Stored records:
+--

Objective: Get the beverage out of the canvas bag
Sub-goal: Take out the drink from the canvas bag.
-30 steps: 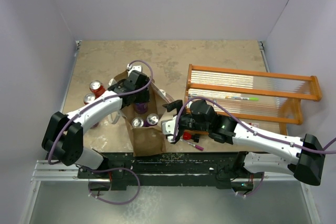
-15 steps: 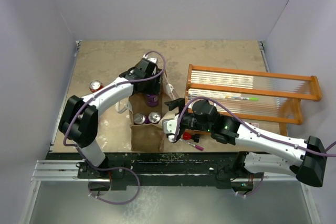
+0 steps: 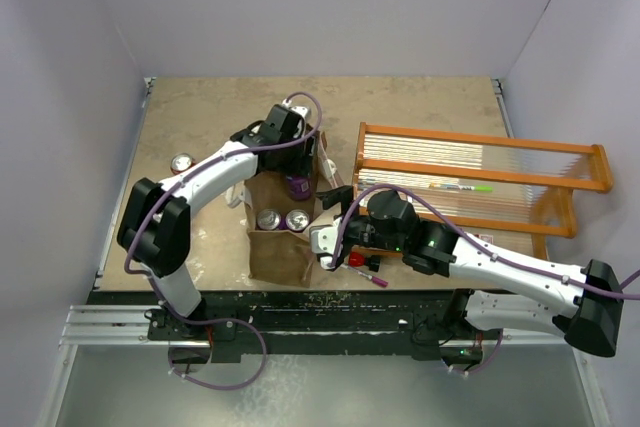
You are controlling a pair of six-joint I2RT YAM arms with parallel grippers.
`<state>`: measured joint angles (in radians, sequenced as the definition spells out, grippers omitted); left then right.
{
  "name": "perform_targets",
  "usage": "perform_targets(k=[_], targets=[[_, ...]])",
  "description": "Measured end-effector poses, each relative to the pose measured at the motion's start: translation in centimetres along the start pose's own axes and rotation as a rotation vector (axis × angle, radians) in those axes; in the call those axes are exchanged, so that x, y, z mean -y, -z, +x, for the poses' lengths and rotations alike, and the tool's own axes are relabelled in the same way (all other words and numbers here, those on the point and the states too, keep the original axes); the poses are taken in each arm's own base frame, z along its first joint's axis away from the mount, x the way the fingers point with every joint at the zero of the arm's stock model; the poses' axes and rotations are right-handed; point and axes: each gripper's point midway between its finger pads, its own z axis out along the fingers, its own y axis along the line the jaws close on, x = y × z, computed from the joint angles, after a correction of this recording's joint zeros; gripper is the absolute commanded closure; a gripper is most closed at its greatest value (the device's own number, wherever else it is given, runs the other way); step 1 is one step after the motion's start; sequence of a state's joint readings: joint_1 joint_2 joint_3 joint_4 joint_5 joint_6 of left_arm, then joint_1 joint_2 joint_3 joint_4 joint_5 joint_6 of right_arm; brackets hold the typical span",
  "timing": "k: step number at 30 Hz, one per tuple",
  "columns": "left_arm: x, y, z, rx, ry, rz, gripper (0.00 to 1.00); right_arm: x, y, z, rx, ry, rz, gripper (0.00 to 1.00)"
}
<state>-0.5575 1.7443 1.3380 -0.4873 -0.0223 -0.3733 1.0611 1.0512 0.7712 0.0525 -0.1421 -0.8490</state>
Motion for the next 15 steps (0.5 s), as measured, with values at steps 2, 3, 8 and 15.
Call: perform_targets(k=[2, 3, 8, 15], targets=[[0.1, 0.8, 0.0, -0.003, 0.0, 0.007, 1.0, 0.0, -0.1, -0.1, 0.003, -0.001, 0.002, 0.0], [0.2, 1.3, 0.0, -0.003, 0.0, 0.013, 1.0, 0.1, -0.1, -0.1, 0.005, -0.001, 0.003, 0.0], [0.6, 4.1, 0.5, -0.038, 0.02, 0.03, 1.0, 0.1, -0.3, -0.1, 0.004, -0.001, 0.002, 0.0], [1.0, 7.2, 0.7, -0.069, 0.086, 0.032, 1.0, 0.2, -0.6, -0.1, 0.004, -0.003, 0.003, 0.0]])
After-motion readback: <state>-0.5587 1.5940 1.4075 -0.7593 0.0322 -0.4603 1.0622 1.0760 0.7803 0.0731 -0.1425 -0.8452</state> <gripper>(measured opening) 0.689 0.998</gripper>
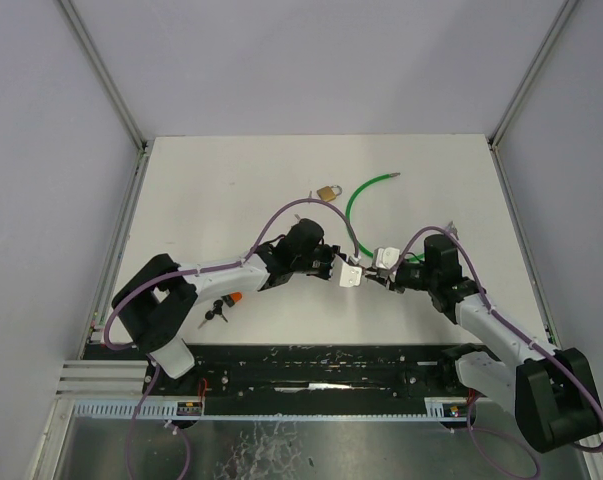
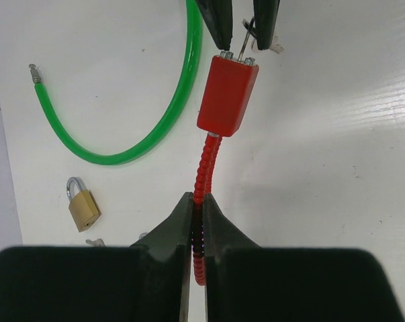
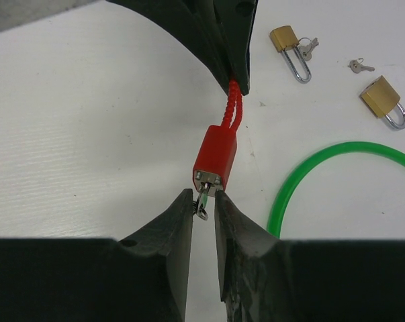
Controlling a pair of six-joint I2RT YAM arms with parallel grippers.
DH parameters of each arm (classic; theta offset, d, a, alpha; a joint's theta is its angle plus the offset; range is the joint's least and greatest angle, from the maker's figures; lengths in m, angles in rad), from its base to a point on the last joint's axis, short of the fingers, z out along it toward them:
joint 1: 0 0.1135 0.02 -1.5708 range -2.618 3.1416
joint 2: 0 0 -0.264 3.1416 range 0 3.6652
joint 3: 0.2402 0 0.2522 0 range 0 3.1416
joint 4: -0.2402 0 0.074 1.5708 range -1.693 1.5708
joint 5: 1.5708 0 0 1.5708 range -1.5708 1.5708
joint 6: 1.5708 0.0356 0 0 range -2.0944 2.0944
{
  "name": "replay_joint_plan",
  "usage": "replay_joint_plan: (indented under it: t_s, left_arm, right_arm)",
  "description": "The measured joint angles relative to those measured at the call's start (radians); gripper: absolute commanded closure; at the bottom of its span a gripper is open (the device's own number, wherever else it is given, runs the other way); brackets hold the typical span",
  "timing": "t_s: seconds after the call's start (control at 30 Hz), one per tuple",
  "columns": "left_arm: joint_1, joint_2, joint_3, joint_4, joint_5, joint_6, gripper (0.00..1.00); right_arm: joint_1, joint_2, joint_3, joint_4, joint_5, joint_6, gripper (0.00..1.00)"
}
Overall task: Lock with the key
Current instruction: Lock the lock.
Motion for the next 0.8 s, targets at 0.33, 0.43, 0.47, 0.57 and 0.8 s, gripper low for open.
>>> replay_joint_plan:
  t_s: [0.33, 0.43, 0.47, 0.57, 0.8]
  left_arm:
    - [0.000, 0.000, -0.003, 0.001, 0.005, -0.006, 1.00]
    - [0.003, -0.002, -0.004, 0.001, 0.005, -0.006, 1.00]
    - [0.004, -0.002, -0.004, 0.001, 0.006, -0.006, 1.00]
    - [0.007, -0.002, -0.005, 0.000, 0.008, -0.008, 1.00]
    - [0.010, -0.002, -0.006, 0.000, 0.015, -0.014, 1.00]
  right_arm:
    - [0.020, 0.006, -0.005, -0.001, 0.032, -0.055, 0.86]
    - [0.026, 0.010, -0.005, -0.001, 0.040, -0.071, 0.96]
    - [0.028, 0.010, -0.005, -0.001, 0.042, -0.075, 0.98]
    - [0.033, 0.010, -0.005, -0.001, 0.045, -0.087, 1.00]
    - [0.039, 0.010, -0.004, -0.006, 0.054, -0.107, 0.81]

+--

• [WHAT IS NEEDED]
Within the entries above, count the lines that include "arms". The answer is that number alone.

• [EXPECTED ANSWER]
2